● **PROVIDED MATERIAL**:
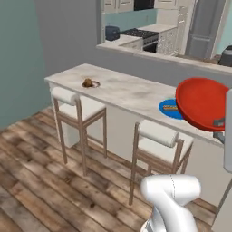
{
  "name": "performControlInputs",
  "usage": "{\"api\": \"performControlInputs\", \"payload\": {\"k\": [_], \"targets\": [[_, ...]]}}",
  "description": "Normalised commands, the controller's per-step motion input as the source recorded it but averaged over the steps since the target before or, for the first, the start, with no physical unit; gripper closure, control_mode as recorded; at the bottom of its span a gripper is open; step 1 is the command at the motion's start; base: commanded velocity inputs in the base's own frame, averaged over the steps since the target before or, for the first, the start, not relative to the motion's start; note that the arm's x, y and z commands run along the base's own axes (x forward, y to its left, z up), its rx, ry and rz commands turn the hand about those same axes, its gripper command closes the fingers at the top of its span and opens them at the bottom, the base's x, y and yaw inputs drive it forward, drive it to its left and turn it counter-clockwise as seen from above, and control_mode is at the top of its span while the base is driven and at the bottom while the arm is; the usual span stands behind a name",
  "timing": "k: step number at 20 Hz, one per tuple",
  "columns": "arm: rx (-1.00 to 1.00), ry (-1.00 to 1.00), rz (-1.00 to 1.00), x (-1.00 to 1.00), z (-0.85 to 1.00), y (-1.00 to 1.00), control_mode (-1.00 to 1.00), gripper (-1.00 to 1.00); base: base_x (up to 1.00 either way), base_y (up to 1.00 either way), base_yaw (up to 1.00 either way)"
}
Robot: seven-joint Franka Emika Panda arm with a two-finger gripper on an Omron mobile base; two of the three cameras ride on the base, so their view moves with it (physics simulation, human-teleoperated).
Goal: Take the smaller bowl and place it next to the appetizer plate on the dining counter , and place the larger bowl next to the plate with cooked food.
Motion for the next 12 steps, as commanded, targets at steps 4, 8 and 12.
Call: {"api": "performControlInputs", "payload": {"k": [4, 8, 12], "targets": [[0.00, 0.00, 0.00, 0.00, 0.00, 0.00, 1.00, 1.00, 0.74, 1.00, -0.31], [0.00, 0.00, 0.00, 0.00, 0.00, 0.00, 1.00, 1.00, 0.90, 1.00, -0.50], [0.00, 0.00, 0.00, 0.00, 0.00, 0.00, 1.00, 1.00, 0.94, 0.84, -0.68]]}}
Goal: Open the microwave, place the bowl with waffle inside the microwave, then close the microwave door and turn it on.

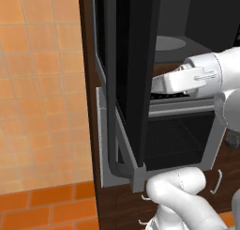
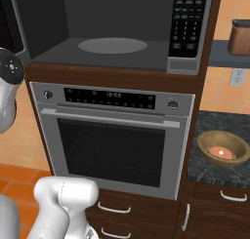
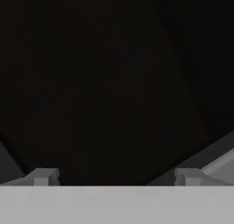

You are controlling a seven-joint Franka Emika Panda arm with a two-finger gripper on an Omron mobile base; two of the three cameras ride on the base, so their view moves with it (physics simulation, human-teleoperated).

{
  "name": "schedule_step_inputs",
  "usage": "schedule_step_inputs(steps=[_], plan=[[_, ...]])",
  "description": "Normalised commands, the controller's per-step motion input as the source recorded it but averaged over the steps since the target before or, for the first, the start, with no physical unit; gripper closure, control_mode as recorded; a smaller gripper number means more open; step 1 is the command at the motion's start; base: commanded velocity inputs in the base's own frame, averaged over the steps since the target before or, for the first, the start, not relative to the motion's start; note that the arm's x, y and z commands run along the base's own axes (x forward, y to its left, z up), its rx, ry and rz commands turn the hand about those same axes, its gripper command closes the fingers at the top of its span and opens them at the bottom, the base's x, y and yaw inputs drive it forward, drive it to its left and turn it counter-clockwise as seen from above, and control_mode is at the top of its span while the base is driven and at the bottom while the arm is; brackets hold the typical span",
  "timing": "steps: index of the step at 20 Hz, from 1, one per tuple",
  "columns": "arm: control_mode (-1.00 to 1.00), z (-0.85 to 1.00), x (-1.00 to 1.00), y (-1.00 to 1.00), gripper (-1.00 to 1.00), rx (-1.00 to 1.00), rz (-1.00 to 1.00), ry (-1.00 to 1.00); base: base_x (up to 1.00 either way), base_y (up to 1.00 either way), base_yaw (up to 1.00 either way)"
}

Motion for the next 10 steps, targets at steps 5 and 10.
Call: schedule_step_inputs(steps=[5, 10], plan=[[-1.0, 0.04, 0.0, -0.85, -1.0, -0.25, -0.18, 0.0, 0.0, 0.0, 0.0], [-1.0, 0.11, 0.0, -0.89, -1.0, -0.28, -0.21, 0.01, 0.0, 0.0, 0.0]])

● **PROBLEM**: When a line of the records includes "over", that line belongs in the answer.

● **EXERCISE ANSWER**:
  "description": "Normalised commands, the controller's per-step motion input as the source recorded it but averaged over the steps since the target before or, for the first, the start, with no physical unit; gripper closure, control_mode as recorded; at the bottom of its span a gripper is open; step 1 is the command at the motion's start; base: commanded velocity inputs in the base's own frame, averaged over the steps since the target before or, for the first, the start, not relative to the motion's start; note that the arm's x, y and z commands run along the base's own axes (x forward, y to its left, z up), its rx, ry and rz commands turn the hand about those same axes, its gripper command closes the fingers at the top of its span and opens them at the bottom, the base's x, y and yaw inputs drive it forward, drive it to its left and turn it counter-clockwise as seen from above, and control_mode is at the top of its span while the base is driven and at the bottom while the arm is; the usual span stands behind a name",
  "description": "Normalised commands, the controller's per-step motion input as the source recorded it but averaged over the steps since the target before or, for the first, the start, with no physical unit; gripper closure, control_mode as recorded; a smaller gripper number means more open; step 1 is the command at the motion's start; base: commanded velocity inputs in the base's own frame, averaged over the steps since the target before or, for the first, the start, not relative to the motion's start; note that the arm's x, y and z commands run along the base's own axes (x forward, y to its left, z up), its rx, ry and rz commands turn the hand about those same axes, its gripper command closes the fingers at the top of its span and opens them at the bottom, the base's x, y and yaw inputs drive it forward, drive it to its left and turn it counter-clockwise as seen from above, and control_mode is at the top of its span while the base is driven and at the bottom while the arm is; brackets hold the typical span",

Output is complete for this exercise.